Não era uma música do Caetano que dizia que "o Haiti é aqui"? Os níveis de nossos bolsões de pobreza continuam comparáveis aos de lá. A violência nas nossas favelas só não é comparável porque as nossas ganham das de lá, relativamente "pacificadas" há algum tempo.
Um estudo conduzido em algumas comunidades nordestinas (na década de 70, mas vá lá, não melhorou tanto assim) descobriu que o tal "instinto maternal" achou uma estratégia evolutiva e na região do estudo só se mostrava depois que a criança atingia determinada idade, tal a taxa de mortalidade infantil - uma forma de preservar emocionalmente a mãe. Vi a reportagem, com uma senhora, os olhos distantes, dizendo "meus filhos são muito morredô"...
As enchentes em Santa Catarina, os deslizamentos no Rio e, agora, a tragédia-mor no Haiti: nesses momentos, pululam heróis. E deve ser assim mesmo, não estou querendo o descaso, não. Mas queria mais.
Um bombeiro entra numa casa em chamas, arrisca a sua vida e salva uma criança. Outro se atira numa correnteza e salva uma senhora do afogamento. Heróis, sim, conhecidos e anônimos. Mas a criança, posta num lar, alimentada dia a dia, cuidada, com carinho, com paciência, amor, isso não chamamos heroísmo. Mas é dele que precisamos - somos muito bons em reagir a situações extremas, mas somos de uma extrema covardia para lidar com situações de longo prazo.

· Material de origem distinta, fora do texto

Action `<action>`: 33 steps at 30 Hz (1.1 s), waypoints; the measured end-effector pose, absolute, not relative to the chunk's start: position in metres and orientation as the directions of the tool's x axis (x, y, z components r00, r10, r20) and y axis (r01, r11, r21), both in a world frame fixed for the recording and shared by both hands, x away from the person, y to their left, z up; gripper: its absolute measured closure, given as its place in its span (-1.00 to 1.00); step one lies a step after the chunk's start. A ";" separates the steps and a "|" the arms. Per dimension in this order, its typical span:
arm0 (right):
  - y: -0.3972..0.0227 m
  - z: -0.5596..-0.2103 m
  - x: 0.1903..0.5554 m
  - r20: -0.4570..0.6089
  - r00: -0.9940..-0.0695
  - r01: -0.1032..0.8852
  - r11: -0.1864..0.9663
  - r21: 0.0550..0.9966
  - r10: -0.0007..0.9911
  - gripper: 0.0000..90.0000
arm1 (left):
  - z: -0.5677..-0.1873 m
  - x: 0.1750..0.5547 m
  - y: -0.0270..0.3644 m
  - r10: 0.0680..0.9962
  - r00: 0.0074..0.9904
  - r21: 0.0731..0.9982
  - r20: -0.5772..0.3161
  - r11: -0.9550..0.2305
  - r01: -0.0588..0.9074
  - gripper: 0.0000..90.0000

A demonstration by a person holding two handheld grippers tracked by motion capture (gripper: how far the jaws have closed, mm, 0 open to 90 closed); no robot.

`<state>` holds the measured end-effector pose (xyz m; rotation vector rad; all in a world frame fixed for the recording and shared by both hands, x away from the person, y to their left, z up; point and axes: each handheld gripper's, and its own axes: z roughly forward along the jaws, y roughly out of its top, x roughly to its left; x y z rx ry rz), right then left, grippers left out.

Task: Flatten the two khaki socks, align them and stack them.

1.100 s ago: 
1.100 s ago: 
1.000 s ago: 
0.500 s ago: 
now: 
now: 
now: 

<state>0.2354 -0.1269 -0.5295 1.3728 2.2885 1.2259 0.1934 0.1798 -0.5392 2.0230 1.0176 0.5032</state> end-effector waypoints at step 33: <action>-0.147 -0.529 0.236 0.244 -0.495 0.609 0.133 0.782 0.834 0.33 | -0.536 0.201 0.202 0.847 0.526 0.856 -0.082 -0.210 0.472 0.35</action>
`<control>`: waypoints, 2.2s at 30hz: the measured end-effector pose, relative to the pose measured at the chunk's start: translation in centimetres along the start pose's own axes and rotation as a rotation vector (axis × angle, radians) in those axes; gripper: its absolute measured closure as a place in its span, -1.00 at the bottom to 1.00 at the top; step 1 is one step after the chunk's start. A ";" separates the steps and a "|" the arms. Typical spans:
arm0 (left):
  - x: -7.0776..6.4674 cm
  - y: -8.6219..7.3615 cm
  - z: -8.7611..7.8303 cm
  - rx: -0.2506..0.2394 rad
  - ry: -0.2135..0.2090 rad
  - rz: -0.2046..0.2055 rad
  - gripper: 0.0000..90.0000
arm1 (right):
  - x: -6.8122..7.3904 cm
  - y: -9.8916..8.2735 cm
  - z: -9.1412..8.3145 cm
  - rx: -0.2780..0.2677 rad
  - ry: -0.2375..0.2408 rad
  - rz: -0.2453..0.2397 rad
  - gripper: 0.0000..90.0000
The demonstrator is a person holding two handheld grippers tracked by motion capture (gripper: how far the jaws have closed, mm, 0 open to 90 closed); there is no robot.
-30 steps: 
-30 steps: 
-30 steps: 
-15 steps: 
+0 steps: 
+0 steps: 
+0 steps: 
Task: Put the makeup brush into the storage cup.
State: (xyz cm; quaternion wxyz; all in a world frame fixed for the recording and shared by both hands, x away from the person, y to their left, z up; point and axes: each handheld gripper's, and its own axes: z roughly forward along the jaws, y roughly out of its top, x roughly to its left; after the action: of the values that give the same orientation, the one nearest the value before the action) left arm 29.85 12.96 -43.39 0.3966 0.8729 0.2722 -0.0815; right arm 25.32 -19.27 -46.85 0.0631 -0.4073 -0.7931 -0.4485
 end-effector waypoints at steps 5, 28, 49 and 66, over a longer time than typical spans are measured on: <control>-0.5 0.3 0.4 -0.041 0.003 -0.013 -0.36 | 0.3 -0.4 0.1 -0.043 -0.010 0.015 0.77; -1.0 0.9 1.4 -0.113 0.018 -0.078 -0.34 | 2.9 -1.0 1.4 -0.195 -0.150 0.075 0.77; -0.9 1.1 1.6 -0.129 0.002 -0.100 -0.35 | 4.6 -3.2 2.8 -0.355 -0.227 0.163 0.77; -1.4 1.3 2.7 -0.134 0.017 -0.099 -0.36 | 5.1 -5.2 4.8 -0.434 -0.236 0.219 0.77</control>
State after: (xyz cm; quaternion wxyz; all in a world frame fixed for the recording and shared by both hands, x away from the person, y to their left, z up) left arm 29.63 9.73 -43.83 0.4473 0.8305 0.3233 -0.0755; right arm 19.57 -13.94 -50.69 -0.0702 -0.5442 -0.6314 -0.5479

Passamos ao lado de mendigos caídos, de crianças desnutridas, de drogados em suas poças nojentas de vícios - passamos diariamente, nem prestamos atenção mais. Não nos responsabilizamos pelo "estado da nação", não somos culpados pelo sistema, não temos nem queremos voz sobre o destino político, econômico ou social do povo, da nação. Mas se uma enchente ou um terremoto nos atinge, botamos nossas capas e saltamos crateras, salvamos vidas, uma, duas, dez. Voltamos pra casa com o sorriso dos justos. E no dia seguinte passeamos entre os escombros dessa nossa sociedade, indiferentes, condenando gerações.